### Exercise requirements
Repeat every line of the data verbatim.

### Records for this task
Content starts
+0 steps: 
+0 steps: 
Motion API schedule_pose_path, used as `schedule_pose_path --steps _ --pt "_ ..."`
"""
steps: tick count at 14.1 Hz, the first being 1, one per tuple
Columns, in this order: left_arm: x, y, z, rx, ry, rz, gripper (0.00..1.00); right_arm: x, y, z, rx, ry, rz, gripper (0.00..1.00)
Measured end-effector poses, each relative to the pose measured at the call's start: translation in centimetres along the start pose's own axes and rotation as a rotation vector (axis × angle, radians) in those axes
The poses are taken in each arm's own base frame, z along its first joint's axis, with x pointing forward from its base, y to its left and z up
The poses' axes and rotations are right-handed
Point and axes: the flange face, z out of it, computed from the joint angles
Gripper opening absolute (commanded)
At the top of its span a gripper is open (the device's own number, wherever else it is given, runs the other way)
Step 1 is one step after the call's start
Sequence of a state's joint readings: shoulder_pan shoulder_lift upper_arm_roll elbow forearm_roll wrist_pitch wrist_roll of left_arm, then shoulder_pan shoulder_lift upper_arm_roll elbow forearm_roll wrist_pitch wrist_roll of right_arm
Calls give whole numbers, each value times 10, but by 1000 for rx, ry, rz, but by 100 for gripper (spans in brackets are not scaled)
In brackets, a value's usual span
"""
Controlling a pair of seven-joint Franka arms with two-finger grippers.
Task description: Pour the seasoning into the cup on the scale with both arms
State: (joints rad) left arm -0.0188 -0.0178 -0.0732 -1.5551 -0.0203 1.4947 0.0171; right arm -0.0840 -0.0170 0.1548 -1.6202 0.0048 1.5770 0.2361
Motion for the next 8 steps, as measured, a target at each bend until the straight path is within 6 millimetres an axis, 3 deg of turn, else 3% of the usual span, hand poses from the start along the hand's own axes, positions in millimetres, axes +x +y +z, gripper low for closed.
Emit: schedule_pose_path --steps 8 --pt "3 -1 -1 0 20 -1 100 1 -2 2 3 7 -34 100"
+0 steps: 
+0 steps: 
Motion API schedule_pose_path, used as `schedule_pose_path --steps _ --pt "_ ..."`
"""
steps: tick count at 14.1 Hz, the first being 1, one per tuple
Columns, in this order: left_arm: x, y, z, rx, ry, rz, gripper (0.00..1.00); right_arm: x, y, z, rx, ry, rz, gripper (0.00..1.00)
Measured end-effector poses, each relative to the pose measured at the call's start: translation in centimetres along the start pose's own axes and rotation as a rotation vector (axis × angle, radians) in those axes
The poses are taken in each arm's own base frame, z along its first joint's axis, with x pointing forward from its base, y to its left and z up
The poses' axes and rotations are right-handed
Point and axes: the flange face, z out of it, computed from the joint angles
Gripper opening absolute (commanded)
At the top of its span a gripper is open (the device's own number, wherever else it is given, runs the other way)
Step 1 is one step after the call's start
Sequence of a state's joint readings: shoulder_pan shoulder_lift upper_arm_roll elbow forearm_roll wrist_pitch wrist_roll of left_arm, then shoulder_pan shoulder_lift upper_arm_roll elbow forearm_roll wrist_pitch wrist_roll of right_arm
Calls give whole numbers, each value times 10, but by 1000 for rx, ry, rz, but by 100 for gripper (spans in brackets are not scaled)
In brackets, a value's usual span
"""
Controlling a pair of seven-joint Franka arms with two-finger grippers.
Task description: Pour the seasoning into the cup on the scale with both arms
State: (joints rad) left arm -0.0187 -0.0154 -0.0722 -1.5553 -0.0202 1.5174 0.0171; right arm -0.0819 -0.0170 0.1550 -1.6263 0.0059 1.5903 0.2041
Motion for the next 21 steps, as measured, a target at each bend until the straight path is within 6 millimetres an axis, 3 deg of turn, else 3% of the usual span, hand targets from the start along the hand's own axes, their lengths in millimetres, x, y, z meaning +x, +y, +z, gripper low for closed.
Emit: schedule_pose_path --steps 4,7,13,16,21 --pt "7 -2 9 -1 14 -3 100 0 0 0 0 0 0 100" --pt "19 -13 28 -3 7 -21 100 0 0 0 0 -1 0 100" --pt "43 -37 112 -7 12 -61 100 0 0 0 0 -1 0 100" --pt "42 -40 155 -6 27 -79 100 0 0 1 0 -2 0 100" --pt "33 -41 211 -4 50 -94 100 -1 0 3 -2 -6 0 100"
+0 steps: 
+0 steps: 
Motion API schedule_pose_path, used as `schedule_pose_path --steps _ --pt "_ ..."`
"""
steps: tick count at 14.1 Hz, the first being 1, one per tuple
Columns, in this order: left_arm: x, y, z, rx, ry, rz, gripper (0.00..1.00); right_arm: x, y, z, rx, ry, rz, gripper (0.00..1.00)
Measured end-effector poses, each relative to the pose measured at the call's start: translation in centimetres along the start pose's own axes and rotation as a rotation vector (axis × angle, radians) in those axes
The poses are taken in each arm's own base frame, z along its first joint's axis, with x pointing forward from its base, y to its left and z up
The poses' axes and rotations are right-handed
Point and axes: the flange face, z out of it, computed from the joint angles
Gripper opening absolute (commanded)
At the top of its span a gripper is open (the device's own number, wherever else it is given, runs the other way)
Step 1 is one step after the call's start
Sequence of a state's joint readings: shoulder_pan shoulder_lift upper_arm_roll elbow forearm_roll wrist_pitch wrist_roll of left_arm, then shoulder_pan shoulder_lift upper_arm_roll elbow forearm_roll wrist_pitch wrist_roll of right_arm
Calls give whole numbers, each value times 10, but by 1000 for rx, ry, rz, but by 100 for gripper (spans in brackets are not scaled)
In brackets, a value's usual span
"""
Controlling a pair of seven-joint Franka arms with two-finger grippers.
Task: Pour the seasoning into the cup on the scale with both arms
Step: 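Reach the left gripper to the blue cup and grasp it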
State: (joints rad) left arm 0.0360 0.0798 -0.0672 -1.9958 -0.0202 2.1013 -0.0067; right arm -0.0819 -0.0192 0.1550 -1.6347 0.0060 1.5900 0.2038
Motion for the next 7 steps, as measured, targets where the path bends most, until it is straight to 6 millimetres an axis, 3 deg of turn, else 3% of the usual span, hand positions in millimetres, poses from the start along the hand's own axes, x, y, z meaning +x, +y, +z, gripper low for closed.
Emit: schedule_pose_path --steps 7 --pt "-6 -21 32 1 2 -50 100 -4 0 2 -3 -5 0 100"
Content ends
### Solution to this exercise
+0 steps: 
+0 steps: 
Motion API schedule_pose_path, used as `schedule_pose_path --steps _ --pt "_ ..."`
"""
steps: tick count at 14.1 Hz, the first being 1, one per tuple
Columns, in this order: left_arm: x, y, z, rx, ry, rz, gripper (0.00..1.00); right_arm: x, y, z, rx, ry, rz, gripper (0.00..1.00)
Measured end-effector poses, each relative to the pose measured at the call's start: translation in centimetres along the start pose's own axes and rotation as a rotation vector (axis × angle, radians) in those axes
The poses are taken in each arm's own base frame, z along its first joint's axis, with x pointing forward from its base, y to its left and z up
The poses' axes and rotations are right-handed
Point and axes: the flange face, z out of it, computed from the joint angles
Gripper opening absolute (commanded)
At the top of its span a gripper is open (the device's own number, wherever else it is given, runs the other way)
Step 1 is one step after the call's start
Sequence of a state's joint readings: shoulder_pan shoulder_lift upper_arm_roll elbow forearm_roll wrist_pitch wrist_roll of left_arm, then shoulder_pan shoulder_lift upper_arm_roll elbow forearm_roll wrist_pitch wrist_roll of right_arm
Calls give whole numbers, each value times 10, but by 1000 for rx, ry, rz, but by 100 for gripper (spans in brackets are not scaled)
In brackets, a value's usual span
"""
Controlling a pair of seven-joint Franka arms with two-finger grippers.
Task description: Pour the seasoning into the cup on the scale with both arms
State: (joints rad) left arm -0.0188 -0.0178 -0.0732 -1.5551 -0.0203 1.4947 0.0171; right arm -0.0840 -0.0170 0.1548 -1.6202 0.0048 1.5770 0.2361
Motion for the next 8 steps, as measured, a target at each bend until the straight path is within 6 millimetres an axis, 3 deg of turn, else 3% of the usual span, hand poses from the start along the hand's own axes, positions in millimetres, axes +x +y +z, gripper low for closed.
Emit: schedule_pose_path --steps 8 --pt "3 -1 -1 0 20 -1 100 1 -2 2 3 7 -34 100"
+0 steps: 
+0 steps: 
Motion API schedule_pose_path, used as `schedule_pose_path --steps _ --pt "_ ..."`
"""
steps: tick count at 14.1 Hz, the first being 1, one per tuple
Columns, in this order: left_arm: x, y, z, rx, ry, rz, gripper (0.00..1.00); right_arm: x, y, z, rx, ry, rz, gripper (0.00..1.00)
Measured end-effector poses, each relative to the pose measured at the call's start: translation in centimetres along the start pose's own axes and rotation as a rotation vector (axis × angle, radians) in those axes
The poses are taken in each arm's own base frame, z along its first joint's axis, with x pointing forward from its base, y to its left and z up
The poses' axes and rotations are right-handed
Point and axes: the flange face, z out of it, computed from the joint angles
Gripper opening absolute (commanded)
At the top of its span a gripper is open (the device's own number, wherever else it is given, runs the other way)
Step 1 is one step after the call's start
Sequence of a state's joint readings: shoulder_pan shoulder_lift upper_arm_roll elbow forearm_roll wrist_pitch wrist_roll of left_arm, then shoulder_pan shoulder_lift upper_arm_roll elbow forearm_roll wrist_pitch wrist_roll of right_arm
Calls give whole numbers, each value times 10, but by 1000 for rx, ry, rz, but by 100 for gripper (spans in brackets are not scaled)
In brackets, a value's usual span
"""
Controlling a pair of seven-joint Franka arms with two-finger grippers.
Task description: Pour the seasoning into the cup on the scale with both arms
State: (joints rad) left arm -0.0187 -0.0154 -0.0722 -1.5553 -0.0202 1.5174 0.0171; right arm -0.0819 -0.0170 0.1550 -1.6263 0.0059 1.5903 0.2041
Motion for the next 21 steps, as measured, a target at each bend until the straight path is within 6 millimetres an axis, 3 deg of turn, else 3% of the usual span, hand targets from the start along the hand's own axes, their lengths in millimetres, x, y, z meaning +x, +y, +z, gripper low for closed.
Emit: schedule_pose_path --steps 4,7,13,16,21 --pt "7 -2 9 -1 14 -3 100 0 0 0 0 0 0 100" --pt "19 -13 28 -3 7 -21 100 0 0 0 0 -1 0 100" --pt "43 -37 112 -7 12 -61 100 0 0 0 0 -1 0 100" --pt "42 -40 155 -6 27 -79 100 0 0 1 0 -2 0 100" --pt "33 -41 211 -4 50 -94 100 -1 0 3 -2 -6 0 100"
+0 steps: 
+0 steps: 
Motion API schedule_pose_path, used as `schedule_pose_path --steps _ --pt "_ ..."`
"""
steps: tick count at 14.1 Hz, the first being 1, one per tuple
Columns, in this order: left_arm: x, y, z, rx, ry, rz, gripper (0.00..1.00); right_arm: x, y, z, rx, ry, rz, gripper (0.00..1.00)
Measured end-effector poses, each relative to the pose measured at the call's start: translation in centimetres along the start pose's own axes and rotation as a rotation vector (axis × angle, radians) in those axes
The poses are taken in each arm's own base frame, z along its first joint's axis, with x pointing forward from its base, y to its left and z up
The poses' axes and rotations are right-handed
Point and axes: the flange face, z out of it, computed from the joint angles
Gripper opening absolute (commanded)
At the top of its span a gripper is open (the device's own number, wherever else it is given, runs the other way)
Step 1 is one step after the call's start
Sequence of a state's joint readings: shoulder_pan shoulder_lift upper_arm_roll elbow forearm_roll wrist_pitch wrist_roll of left_arm, then shoulder_pan shoulder_lift upper_arm_roll elbow forearm_roll wrist_pitch wrist_roll of right_arm
Calls give whole numbers, each value times 10, but by 1000 for rx, ry, rz, but by 100 for gripper (spans in brackets are not scaled)
In brackets, a value's usual span
"""
Controlling a pair of seven-joint Franka arms with two-finger grippers.
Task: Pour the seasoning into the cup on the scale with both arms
Step: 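Reach the left gripper to the blue cup and grasp it
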State: (joints rad) left arm 0.0360 0.0798 -0.0672 -1.9958 -0.0202 2.1013 -0.0067; right arm -0.0819 -0.0192 0.1550 -1.6347 0.0060 1.5900 0.2038
Motion for the next 7 steps, as measured, targets where the path bends most, until it is straight to 6 millimetres an axis, 3 deg of turn, else 3% of the usual span, hand positions in millimetres, poses from the start along the hand's own axes, x, y, z meaning +x, +y, +z, gripper low for closed.
Emit: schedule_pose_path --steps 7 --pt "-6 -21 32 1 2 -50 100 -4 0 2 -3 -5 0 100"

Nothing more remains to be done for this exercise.